FAITH ENCOURAGED.
--FEB. 23.--Luke 8:43-55.--
Golden Text--"Thy faith hath made thee whole: go in peace."--Luke 8:48.
NO ESSENTIAL element of Christian character is given greater prominence in the Scriptures than faith. "Without faith it is impossible to please God." In this requirement we see the condescending grace of our heavenly Father, who, though so far above us, yet, like a tender parent, desires the reciprocal love and implicit confidence of his intelligent creatures. Since Christ is the appointed agent of God in his dealings with men, whom God bids all men to honor, even as they honor the Father, and since he is the appointed way of access to God, faith in Christ is necessarily a part of our faith in God. Those who believe in Christ, believe the testimony which God gave of his Son through the prophets and through Christ's [R1939 : page 33] own teachings and the mighty works which God wrought by him, to the end that men might believe, having a sure and abundant ground for confidence; so that faith might not be mere credulity, but a reasonable thing.
To believe in Jesus in those days, when his mighty works astonished the people, and the beauty of his holiness impressed every beholder, was most reasonable to those of simple hearts, who desired only to know the truth of God and to obey it, and who therefore had no crossgrained will or prejudice of their own to oppose it. Nor are the evidences, the foundation of faith in Christ, any less reliable to-day than they were then. On the contrary, they are still more abundant and strong,--a firm foundation that can never be moved. In simple faith, reliance upon the testimony of Christ, the sick woman came to Jesus, so fully assured of his power that she did not wait even to call his attention to herself when the multitudes thronged about him; "for she said, If I may touch but his clothes, I shall be whole;" and she was instantly healed. And Jesus, perceiving her faith, said unto her, "Daughter, be of good comfort: thy faith hath made thee whole; go in peace."
This miracle was immediately followed by another, still more wonderful--the raising of the dead to life. Faith had brought an anxious father to Jesus to request the healing of his daughter. But while he was making the request, a messenger came to him saying, "Thy daughter is dead, trouble not the Master." The messenger evidently knew nothing of Jesus' power to raise the dead, and the anxious father would probably have abandoned all hope except for the Lord's reassurance of his faith, "Fear not: believe only, and she shall be made whole."
In the former instance the faith was exercised by the patient; but in this case it was exercised by another on behalf of the patient, who, being dead, had no ability to exercise faith. Yet the faith in the power of Jesus of those who had requested the healing was a very weak faith, and when they saw the child was dead all hope departed. They had considerable faith in Christ, but they did not believe that his power extended to the raising of the dead, and were quite incredulous at the suggestion of the Lord's words,--"Weep not; she is not dead, but sleepeth,"-- knowing that she was dead. As in the case of Lazarus, our Lord here referred to death as a sleep, in view of the fact of the resurrection. The term is similarly applicable to the whole human family in the death that came upon all through Adam; because there shall be an awakening, a resurrection of the dead, both of the just and the unjust. The second death, from which there shall be no resurrection, [R1939 : page 34] is never likened to a sleep, anywhere in the Bible.

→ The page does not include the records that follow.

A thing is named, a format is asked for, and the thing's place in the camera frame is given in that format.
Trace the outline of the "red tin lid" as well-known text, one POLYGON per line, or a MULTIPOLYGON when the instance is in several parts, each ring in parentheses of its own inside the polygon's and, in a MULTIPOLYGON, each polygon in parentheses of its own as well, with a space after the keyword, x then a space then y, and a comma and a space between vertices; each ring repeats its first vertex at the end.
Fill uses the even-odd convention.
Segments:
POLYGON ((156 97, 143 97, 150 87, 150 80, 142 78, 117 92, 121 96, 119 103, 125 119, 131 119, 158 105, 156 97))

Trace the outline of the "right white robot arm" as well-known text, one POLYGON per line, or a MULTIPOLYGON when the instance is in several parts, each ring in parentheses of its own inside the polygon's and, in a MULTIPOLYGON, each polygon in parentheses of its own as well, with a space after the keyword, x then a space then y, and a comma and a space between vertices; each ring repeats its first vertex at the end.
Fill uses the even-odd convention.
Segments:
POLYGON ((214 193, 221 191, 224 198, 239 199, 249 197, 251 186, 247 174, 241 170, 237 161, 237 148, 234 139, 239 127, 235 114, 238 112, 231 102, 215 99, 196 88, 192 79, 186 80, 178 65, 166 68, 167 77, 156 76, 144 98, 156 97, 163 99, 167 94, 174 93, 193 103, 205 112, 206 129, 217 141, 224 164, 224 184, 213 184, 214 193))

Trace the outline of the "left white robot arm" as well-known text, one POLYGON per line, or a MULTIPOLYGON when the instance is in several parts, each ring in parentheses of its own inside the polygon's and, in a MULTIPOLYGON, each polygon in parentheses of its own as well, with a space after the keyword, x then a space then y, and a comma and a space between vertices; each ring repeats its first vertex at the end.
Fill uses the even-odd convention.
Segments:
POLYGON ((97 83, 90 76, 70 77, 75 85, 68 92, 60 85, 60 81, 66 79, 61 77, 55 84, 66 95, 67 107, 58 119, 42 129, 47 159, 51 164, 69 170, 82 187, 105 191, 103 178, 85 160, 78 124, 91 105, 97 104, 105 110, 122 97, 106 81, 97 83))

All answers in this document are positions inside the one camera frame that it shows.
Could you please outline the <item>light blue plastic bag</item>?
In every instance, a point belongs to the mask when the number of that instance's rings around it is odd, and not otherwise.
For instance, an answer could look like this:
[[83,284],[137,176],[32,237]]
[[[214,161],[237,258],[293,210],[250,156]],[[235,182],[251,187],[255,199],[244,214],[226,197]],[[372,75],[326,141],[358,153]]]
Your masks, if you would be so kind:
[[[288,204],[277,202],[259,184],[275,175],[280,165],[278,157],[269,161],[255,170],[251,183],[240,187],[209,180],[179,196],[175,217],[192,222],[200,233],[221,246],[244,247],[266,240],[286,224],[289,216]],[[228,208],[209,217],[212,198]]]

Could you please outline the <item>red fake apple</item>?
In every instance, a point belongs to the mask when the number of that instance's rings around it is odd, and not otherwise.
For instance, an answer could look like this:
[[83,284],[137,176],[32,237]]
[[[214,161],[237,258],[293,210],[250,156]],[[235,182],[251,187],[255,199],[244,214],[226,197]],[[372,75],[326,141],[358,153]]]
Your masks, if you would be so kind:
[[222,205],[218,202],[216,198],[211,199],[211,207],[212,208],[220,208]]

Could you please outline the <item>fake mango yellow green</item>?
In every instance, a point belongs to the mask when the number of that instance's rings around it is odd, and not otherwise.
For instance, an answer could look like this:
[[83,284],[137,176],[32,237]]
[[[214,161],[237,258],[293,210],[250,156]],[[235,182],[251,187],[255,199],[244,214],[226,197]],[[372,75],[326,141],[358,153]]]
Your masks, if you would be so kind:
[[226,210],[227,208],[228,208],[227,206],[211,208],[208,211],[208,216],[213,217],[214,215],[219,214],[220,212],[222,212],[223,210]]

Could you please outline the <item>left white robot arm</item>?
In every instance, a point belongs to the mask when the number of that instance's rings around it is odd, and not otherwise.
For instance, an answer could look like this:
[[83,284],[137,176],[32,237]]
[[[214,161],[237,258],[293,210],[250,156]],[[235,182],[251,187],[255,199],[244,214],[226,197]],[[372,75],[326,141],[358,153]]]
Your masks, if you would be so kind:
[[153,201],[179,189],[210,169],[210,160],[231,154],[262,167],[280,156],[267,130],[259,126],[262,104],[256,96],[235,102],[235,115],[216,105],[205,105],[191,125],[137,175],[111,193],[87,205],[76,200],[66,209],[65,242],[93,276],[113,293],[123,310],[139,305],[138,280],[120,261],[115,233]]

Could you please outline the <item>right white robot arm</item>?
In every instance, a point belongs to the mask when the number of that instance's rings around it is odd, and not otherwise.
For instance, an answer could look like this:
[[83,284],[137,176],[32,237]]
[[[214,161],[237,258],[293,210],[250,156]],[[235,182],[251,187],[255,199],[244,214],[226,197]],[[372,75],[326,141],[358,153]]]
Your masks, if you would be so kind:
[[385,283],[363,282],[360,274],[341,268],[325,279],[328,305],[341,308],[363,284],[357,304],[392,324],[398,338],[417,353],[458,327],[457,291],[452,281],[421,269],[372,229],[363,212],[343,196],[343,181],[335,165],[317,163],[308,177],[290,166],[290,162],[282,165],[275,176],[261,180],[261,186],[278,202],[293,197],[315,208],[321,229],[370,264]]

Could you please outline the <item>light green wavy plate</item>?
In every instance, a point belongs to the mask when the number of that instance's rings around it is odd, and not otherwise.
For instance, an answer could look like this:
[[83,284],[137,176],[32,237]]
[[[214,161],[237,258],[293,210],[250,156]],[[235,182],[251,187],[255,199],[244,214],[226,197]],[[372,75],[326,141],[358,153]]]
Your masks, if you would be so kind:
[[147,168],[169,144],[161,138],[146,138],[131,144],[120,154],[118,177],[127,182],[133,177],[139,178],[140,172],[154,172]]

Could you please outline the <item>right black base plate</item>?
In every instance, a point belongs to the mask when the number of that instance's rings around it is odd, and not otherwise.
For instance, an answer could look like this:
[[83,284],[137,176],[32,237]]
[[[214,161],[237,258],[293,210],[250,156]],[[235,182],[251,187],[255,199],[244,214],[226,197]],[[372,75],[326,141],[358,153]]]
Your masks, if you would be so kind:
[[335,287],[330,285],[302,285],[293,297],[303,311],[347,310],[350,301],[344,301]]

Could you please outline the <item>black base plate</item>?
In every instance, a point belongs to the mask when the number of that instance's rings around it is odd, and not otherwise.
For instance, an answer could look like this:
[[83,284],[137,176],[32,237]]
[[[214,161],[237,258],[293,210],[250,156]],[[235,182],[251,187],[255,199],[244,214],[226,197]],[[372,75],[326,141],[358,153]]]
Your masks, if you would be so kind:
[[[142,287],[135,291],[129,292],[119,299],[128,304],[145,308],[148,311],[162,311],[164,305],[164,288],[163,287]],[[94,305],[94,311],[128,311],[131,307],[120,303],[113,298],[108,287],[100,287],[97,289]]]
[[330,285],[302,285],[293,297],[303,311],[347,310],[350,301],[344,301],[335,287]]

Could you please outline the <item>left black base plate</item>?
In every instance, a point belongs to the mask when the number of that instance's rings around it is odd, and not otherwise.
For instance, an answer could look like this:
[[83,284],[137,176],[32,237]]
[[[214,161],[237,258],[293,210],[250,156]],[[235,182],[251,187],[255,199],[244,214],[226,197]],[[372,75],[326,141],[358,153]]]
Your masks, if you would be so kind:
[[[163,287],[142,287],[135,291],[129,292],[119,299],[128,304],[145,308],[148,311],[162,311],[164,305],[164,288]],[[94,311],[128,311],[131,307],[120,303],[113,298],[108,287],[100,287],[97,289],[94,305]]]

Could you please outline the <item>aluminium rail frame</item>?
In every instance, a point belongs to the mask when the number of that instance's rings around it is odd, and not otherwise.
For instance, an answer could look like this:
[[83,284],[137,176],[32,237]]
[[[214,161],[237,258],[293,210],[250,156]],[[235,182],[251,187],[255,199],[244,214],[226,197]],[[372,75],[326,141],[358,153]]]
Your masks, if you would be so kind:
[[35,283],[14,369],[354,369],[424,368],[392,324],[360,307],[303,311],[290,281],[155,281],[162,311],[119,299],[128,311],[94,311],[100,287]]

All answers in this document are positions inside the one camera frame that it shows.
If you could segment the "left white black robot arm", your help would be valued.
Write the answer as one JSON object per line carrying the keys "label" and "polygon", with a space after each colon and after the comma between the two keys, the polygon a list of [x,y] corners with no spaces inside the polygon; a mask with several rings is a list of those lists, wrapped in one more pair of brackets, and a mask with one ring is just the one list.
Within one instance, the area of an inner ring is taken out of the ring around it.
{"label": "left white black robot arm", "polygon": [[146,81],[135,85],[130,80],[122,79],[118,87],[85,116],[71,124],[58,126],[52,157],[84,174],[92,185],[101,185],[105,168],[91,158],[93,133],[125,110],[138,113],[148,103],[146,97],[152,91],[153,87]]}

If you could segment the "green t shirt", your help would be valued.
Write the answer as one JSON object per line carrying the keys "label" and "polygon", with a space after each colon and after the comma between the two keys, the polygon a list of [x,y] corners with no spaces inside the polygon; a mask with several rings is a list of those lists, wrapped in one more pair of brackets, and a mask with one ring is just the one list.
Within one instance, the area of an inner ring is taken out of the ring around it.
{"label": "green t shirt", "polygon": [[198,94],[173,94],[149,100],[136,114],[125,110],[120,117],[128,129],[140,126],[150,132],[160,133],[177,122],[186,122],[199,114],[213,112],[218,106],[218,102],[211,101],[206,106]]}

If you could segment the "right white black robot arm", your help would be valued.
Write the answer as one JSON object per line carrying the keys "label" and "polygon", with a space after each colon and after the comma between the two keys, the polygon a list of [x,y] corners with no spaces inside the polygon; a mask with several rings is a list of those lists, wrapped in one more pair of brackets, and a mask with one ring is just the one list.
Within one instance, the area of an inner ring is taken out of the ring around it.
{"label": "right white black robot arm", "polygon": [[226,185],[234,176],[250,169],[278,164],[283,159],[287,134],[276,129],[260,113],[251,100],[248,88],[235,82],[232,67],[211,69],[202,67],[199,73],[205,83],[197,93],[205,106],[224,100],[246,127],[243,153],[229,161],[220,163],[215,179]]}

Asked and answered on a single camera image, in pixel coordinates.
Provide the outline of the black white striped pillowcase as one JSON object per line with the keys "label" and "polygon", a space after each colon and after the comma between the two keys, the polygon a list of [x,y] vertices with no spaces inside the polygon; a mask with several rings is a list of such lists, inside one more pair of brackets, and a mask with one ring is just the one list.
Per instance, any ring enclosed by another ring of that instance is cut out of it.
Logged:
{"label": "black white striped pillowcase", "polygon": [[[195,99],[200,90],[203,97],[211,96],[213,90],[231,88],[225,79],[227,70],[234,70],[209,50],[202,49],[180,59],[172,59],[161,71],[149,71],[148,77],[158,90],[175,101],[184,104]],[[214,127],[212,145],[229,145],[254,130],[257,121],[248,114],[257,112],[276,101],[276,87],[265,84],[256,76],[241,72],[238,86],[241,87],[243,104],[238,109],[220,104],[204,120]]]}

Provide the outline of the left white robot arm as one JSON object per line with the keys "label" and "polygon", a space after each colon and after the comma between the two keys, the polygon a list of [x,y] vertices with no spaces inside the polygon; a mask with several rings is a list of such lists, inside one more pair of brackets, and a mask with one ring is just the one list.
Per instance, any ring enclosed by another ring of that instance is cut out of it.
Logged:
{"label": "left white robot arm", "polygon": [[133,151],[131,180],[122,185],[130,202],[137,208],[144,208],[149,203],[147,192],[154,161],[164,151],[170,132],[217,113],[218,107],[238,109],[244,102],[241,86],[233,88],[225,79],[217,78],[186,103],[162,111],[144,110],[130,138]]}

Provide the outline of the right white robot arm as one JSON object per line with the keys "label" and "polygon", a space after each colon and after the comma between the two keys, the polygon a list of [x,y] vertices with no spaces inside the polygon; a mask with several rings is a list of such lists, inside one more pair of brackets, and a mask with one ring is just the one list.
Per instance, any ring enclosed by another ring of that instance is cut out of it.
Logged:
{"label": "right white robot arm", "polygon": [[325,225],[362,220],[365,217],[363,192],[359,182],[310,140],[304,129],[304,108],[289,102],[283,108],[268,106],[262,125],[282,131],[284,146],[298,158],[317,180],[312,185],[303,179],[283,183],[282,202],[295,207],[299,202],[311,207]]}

It is worthy of note, that while our Lord took with him the parents and three of his disciples into the chamber of death, that they might witness the awakening, when they manifested their lack of faith he put them all out, and then recalled the dead to life, and permitted them afterward to come in and minister to her. Thus, while he rewarded their faith, weak though it was, he reproved them also, and gave them overwhelming evidence of his mighty power.
The statement of verse 55, when relieved of the mists of a false theology, is very clear. "And her spirit came again," simply signifies, "And her breath returned," and is so rendered in the Emphatic Diaglott, the Greek word "pneuma," translated "spirit" in the common version, signifying breath, wind, or the spirit or breath of life. With the reinstituting of the breathing process and the healing of the physical organism came reanimation, restored intelligence, and the dead lived again. Thus the Lord rewarded even the weak faith, and gave them additional and overwhelming evidence to strengthen and establish their faith. The Lord did not expect or desire the people to have faith without good substantial evidence upon which to base it; but he did desire and reward the faith that was exercised to the extent of the evidence. A faith without substantial evidence upon which to base it, is mere credulity, and generally degenerates into gross superstition unworthy of the intelligence which God has given us.